* **What needs to be done**
Your answer consists of the lines in the data that contain "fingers". Copy each of them.

* **Data for review**
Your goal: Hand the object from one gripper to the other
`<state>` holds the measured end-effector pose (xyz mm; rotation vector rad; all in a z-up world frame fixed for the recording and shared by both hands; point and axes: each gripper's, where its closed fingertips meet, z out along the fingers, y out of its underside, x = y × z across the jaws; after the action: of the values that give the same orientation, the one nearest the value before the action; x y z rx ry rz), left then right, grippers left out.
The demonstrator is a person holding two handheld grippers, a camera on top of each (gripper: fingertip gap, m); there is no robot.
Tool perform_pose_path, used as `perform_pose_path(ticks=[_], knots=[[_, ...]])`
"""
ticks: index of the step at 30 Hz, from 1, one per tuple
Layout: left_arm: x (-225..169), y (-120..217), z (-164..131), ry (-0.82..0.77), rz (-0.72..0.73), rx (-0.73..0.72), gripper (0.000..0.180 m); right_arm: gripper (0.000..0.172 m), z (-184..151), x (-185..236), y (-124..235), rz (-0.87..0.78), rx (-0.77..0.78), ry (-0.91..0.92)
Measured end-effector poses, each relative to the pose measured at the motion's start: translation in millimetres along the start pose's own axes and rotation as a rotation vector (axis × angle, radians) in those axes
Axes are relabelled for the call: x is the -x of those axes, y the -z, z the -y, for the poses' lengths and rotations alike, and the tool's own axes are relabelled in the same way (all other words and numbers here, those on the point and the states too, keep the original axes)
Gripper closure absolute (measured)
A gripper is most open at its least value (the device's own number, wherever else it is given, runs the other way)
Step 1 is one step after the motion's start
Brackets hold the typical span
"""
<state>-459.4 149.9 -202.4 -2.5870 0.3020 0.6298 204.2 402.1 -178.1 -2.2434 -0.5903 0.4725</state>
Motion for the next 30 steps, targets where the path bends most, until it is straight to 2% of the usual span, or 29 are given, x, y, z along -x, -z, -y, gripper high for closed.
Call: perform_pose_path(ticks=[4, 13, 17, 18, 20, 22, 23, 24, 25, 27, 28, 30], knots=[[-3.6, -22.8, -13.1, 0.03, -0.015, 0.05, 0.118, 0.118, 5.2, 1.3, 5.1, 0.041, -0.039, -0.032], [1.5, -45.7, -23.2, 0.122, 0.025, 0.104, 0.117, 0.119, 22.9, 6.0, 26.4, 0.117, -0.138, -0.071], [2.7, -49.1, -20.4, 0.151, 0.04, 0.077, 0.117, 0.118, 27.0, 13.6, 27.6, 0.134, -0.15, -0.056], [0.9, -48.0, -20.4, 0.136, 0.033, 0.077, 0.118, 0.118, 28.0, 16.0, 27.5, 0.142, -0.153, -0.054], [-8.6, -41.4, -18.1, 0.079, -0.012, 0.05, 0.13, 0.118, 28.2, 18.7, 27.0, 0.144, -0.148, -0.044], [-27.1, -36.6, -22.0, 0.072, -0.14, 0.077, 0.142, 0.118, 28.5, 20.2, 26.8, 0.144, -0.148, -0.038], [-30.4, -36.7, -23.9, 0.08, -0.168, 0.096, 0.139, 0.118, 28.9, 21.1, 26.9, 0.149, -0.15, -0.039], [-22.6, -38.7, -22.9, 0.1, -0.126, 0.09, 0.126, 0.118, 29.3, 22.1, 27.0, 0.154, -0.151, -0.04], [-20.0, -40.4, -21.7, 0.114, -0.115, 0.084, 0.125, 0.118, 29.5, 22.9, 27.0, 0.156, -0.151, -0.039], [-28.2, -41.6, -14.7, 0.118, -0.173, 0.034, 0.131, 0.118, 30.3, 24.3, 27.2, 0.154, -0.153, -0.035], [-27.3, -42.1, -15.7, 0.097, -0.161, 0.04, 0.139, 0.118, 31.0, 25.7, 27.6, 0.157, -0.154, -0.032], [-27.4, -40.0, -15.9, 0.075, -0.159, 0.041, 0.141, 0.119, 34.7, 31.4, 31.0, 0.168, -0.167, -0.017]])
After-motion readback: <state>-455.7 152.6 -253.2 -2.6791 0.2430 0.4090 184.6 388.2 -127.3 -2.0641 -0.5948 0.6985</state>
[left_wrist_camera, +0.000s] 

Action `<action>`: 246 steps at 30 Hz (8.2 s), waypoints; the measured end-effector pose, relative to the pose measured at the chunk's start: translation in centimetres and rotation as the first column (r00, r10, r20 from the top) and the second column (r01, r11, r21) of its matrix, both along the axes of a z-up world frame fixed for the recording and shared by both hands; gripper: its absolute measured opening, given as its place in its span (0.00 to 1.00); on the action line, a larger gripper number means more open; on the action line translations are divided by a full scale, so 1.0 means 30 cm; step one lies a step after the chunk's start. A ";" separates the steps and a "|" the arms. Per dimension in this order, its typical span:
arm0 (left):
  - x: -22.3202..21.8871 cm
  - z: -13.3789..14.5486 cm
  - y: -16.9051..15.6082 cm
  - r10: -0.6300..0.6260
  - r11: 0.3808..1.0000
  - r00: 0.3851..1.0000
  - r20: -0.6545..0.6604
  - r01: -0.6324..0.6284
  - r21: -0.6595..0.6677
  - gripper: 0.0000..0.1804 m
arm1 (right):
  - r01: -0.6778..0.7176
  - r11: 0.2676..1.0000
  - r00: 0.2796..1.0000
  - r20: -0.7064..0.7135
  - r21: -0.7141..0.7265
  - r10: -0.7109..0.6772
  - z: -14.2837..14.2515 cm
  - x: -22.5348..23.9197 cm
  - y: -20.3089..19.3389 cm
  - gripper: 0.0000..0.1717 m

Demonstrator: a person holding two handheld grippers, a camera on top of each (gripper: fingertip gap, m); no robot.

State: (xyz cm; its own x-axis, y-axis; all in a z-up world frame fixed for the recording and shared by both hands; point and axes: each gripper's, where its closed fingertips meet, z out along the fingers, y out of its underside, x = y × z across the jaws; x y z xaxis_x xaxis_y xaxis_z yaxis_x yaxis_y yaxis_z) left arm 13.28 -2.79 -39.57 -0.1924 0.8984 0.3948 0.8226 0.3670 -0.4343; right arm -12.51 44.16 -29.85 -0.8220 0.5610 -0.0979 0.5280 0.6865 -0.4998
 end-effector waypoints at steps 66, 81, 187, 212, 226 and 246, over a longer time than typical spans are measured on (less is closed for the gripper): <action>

* **Written reply**
`<state>` holds the measured end-effector pose (xyz mm; rotation vector rad; all in a z-up world frame fixed for the recording and shared by both hands; point and axes: each gripper's, where its closed fingertips meet, z out along the fingers, y out of its underside, x = y × z across the jaws; after the action: of the values that give the same orientation, the one nearest the value before the action; x y z rx ry rz), left then right, grippers left out.
State: (xyz cm; its own x-axis, y-axis; all in a z-up world frame fixed for the recording and shared by both hands; point and axes: each gripper's, where its closed fingertips meet, z out along the fingers, y out of its underside, x = y × z across the jaws; x y z xaxis_x xaxis_y xaxis_z yaxis_x yaxis_y yaxis_z) left arm 13.28 -2.79 -39.57 -0.1924 0.8984 0.3948 0.8226 0.3670 -0.4343; right arm -12.51 44.16 -29.85 -0.8220 0.5610 -0.0979 0.5280 0.6865 -0.4998

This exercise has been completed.